Personal information
- Full name: Bradley Jacob Taylor
- Born: 14 March 1997 (age 29) Winchester, Hampshire, England
- Batting: Right-handed
- Bowling: Right-arm off break

Domestic team information
- 2013–2019: Hampshire (squad no. 93)

Career statistics
| Competition | FC | LA | T20 |
| Matches | 6 | 18 | 8 |
| Runs scored | 133 | 355 | 23 |
| Batting average | 19.00 | 35.50 | 7.66 |
| 100s/50s | –/– | –/3 | –/– |
| Top score | 36 | 69 | 9* |
| Balls bowled | 798 | 852 | 104 |
| Wickets | 13 | 15 | 4 |
| Bowling average | 41.84 | 44.06 | 32.00 |
| 5 wickets in innings | – | – | – |
| 10 wickets in match | – | – | – |
| Best bowling | 4/64 | 4/26 | 2/20 |
| Catches/stumpings | 2/– | 7/– | 3/– |
- Source: Cricinfo, 30 September 2019

= Brad Taylor =

English cricketer (born 1997)

Bradley Jacob Taylor (born 14 March 1997) is an English former cricketer.

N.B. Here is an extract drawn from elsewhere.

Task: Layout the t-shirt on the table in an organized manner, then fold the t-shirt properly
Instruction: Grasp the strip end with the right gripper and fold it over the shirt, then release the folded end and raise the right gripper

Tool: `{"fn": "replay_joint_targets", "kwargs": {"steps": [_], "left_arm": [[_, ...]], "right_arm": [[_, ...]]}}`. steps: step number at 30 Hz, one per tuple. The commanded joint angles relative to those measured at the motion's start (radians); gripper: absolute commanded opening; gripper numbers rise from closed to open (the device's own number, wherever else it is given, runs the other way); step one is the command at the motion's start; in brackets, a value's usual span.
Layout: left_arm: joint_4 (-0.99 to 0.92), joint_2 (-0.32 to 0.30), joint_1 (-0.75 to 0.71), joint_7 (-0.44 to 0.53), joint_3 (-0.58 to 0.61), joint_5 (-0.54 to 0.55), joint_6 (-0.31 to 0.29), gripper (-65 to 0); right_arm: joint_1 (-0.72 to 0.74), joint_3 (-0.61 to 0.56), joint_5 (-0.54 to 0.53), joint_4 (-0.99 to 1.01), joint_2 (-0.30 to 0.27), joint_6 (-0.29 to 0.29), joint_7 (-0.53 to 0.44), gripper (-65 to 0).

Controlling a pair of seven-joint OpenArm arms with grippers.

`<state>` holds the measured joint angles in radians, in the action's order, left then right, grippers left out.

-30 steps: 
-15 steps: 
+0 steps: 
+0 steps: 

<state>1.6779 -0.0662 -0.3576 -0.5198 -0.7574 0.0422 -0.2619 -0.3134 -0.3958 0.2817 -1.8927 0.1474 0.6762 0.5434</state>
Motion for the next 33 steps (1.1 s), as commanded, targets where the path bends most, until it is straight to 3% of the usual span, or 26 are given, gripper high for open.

Taylor was born at Winchester in March 1997. He was educated at Eggar's School in Alton, Hampshire. A product of Hampshire's youth development programme, Taylor made his debut at the age of 16 for Hampshire in a List A one-day match against Bangladesh A at the Rose Bowl in 2013, becoming the youngest player to appear for the club in 135 years. Shortly after, he made his debut in first-class cricket against Lancashire at Southport in the 2013 County Championship. He took the wicket of Luis Reece with his third ball in Lancashire's second innings, becoming the youngest player in 146 years to take a first-class wicket for Hampshire. The following season, he made his Twenty20 debut for Hampshire against Sussex in the T20 Blast. He secured a contract at Hampshire in 2015. Taylor played for Hampshire until 2018, making eight first-class, eighteen one-day, and eight Twenty20 appearances. An all-rounder who bowled off break, Taylor scored 133 runs in first-class cricket, whilst with the ball he took 13 wickets at an average of 41.84 and best figures of 4 for 64. In one-day cricket, he scored 355 runs at a batting average of 35.50; he made three half centuries, with a highest score of 69. With the ball, he took 15 wickets at an average of 44.06, with best figures of 4 for 26. In Twenty20 cricket, he only scored 23 runs from four innings, in addition to taking four wickets. Having not featured for Hampshire since the 2019 season, with his 2020 season interrupted by injury, Taylor announced his retirement from professional cricket at the end of the 2021 season, alongside teammate Ryan Stevenson.

Taylor represented the England Under-19 cricket team from 2014 to 2016, making three Youth Test and 22 Youth One Day International appearances. In December 2015, he was named as captain in England's squad for the 2016 Under-19 Cricket World Cup.